In the lines below, look for "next". Copy each line where it appears.

_Stored items:_
Segment Open

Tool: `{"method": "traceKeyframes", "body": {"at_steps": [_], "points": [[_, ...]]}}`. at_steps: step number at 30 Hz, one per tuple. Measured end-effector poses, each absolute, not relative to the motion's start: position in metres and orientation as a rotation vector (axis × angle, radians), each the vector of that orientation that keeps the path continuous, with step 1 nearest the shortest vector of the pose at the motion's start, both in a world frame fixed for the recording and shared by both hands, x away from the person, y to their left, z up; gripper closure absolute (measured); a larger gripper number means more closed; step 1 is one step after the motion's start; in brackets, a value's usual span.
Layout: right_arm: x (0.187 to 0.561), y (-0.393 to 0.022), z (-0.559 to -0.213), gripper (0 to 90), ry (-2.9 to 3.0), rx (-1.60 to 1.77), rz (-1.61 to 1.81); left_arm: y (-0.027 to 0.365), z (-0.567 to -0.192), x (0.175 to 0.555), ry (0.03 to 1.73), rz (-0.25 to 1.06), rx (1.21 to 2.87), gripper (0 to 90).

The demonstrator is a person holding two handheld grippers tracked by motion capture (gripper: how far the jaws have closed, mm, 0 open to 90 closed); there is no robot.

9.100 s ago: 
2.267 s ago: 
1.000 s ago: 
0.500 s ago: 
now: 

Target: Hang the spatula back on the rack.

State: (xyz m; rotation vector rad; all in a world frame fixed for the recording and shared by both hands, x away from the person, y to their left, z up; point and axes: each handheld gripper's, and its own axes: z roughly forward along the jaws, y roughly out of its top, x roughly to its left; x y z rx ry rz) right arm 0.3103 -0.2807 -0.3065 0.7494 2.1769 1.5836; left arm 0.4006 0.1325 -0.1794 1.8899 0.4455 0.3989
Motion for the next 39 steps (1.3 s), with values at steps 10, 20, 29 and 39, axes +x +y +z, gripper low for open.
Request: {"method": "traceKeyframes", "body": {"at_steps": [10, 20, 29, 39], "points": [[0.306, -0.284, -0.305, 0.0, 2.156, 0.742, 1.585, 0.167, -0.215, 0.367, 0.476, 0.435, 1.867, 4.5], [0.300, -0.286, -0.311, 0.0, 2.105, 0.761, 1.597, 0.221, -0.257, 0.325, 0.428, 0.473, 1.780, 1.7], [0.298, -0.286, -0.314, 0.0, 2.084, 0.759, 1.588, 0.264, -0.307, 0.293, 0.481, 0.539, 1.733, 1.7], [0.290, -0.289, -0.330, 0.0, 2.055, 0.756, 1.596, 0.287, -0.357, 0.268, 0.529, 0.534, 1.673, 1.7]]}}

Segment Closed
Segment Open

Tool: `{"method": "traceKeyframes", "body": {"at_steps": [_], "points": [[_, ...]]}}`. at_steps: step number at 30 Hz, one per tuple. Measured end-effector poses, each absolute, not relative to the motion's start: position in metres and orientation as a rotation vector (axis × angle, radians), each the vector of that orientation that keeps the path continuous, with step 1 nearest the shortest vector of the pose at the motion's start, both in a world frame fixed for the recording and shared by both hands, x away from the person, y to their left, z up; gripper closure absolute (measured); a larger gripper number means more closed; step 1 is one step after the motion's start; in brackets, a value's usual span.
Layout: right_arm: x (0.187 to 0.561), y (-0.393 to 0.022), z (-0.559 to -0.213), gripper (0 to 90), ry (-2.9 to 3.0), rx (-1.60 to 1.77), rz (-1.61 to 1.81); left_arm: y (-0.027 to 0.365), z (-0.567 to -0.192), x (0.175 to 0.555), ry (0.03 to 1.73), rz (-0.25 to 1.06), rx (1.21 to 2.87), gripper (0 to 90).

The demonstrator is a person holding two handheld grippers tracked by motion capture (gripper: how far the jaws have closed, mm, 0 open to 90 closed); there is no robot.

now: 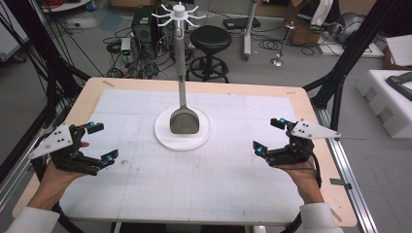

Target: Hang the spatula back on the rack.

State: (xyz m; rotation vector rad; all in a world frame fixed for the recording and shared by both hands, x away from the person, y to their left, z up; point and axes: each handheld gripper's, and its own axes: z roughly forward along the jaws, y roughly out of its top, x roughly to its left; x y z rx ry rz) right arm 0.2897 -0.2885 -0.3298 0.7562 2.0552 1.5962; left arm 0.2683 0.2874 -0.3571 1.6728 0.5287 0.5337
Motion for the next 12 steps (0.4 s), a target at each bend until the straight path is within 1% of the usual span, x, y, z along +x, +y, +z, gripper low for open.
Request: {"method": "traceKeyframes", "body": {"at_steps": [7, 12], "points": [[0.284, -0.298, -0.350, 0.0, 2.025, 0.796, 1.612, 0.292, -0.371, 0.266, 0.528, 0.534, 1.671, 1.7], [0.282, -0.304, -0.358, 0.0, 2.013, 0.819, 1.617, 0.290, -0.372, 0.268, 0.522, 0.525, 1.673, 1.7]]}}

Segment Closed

_OUTPUT FOR THIS TASK:_
Motion for the next 39 steps (1.3 s), with values at steps 10, 20, 29 and 39, axes +x +y +z, gripper low for open.
Motion for the next 12 steps (0.4 s), a target at each bend until the straight path is within 1% of the usual span, x, y, z along +x, +y, +z, gripper low for open.

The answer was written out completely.